Islamismus und Arafat

Von Von Hans-Peter Raddatz

Die jüngste Eskalation der Gewalt im Nahen Osten wird von vielen politischen Verantwortlichen in Europa mit zunehmend anti-israelischen Tönen begleitet. Die Berichterstattung vieler Medien, die seit langem auf Seiten der "Sache Palästinas" steht, nimmt zuweilen propagandistische Züge an. Immer mehr erscheint Israel als "Terrorstaat", der eine "Vernichtungsstrategie" betreibe und Unschuldige nicht verschone. Zur Besonnenheit mahnende Analysen, die Todesfälle von Kindern als zynische Propaganda enttarnen, welche von den Palästinensern selbst inszeniert und von Arafat unterstützt wurde, werden beiseite geschoben. Nicht den israelischen, sondern nur den palästinensischen Opfern galt die Aufmerksamkeit.

Um Ostern herum trat diese Entwicklung aus der verbalen in die aktive Handlungsphase. Frankreich mit seinen großen jüdischen und muslimischen Gemeinden schälte sich als idealer Kampfplatz von Stellvertreterkriegen für die Sache Palästinas heraus. Eine Welle konzertierter Gewalt, in der Synagogen und Schulbusse in Flammen aufgingen, überzog das Land. In England wurden Signale gesetzt, indem die ehrwürdige Oxford-Universität den New Yorker Scharfmacher J. Massad zu einer Vorlesung über "Zionismus und Jüdische Vorherrschaft" lud, in der Israel als "rassistischer Staat" dargestellt wurde, der "kein Recht auf Existenz" habe.
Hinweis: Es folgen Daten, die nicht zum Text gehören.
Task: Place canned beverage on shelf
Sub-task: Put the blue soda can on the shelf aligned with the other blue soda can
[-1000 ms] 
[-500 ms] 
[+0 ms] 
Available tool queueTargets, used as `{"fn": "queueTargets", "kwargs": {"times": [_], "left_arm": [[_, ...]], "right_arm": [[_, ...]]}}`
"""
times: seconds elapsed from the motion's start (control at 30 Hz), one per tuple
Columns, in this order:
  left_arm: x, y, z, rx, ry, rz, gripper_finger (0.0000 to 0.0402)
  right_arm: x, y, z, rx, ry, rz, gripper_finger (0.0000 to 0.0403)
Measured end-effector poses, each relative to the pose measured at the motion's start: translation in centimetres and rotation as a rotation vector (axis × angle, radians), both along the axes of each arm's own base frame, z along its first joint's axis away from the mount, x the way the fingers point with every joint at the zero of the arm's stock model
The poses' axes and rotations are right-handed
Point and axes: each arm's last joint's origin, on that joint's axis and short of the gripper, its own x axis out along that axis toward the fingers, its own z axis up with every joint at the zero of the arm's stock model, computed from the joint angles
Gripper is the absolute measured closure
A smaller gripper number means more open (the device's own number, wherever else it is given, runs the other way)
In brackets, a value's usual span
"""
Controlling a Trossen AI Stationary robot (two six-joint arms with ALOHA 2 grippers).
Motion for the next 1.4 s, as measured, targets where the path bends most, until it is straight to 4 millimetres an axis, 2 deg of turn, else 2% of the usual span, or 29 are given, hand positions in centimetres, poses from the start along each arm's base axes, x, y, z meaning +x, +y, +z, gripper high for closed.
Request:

Was Deutschland betrifft, so gibt es hier eine lange Tradition der Solidarität mit der Sache Palästinas, in der sich nicht nur die Vermischung von Anti-Zionismus und Kapitalismus-Kritik, sondern auch ein gestörtes Verhältnis zur Gewalt zeigt. So ist bis heute weit gehend unreflektiert geblieben, dass die deutschen Terroristen von der "Rote Armee Fraktion" enge Verbindungen zur Terrorszene der PLO unterhielten und dass RAF-Sympathisanten in den 70er und 80er Jahren für die PLO auf die Straße gingen. Auch ist in Deutschland kaum bekannt, dass Jassir Arafat mit der im Jahre 1964 gegründeten PLO zwei Jahrzehnte später - mehrheitlich aus Schutzgelderpressung sowie Drogen- und Waffenhandel - ein Vermögen "erwirtschaftete", das Kapitalerträge von rund 500 Millionen US-Dollar abwarf, also bei 5 Milliarden Dollar lag. Der Umsatz dieses Konzerns politisierter Kriminalität wurde von der renommierten Rand-Corporation zum Ende der 80er Jahre auf 6 Milliarden US-Dollar geschätzt, zum Ende der 90er Jahre auf 10 Milliarden.
In den stehenden Ovationen, die die UNO-Delegierten dem PLO-Führer schon 1974 - in Ansehen zahlreicher Attentate und Flugzeugentführungen - zollten, spiegelten sich sowohl pragmatischer "Respekt" vor einer Organisation wachsenden Einflusses, als auch das schlechte Gewissen, schon bei der Gründung Israels Konzepte der Friedenssicherung versäumt zu haben. Hier war eine Kraft herangereift, die von der überaus komplexen Spannung zwischen Islam und westlicher Welt in zweierlei Hinsicht profitieren konnte. Zum einen spielte Arafat die westlichen Politiker und Kirchenleute - er ist eine der am häufigsten empfangenen Persönlichkeiten im Vatikan - gegeneinander aus, indem er sie mit der latenten Terrordrohung in einen surrealen Wettbewerb um "Toleranz und Frieden" zwang. Zum anderen bot sich ihm in Gestalt der islamischen Gewaltregimes ein williges Spielmaterial, das sich Arafats ständigen Finanzforderungen beugte, weil die "Sache Palästinas" nahezu unbeschränkten Propagandaraum eröffnete.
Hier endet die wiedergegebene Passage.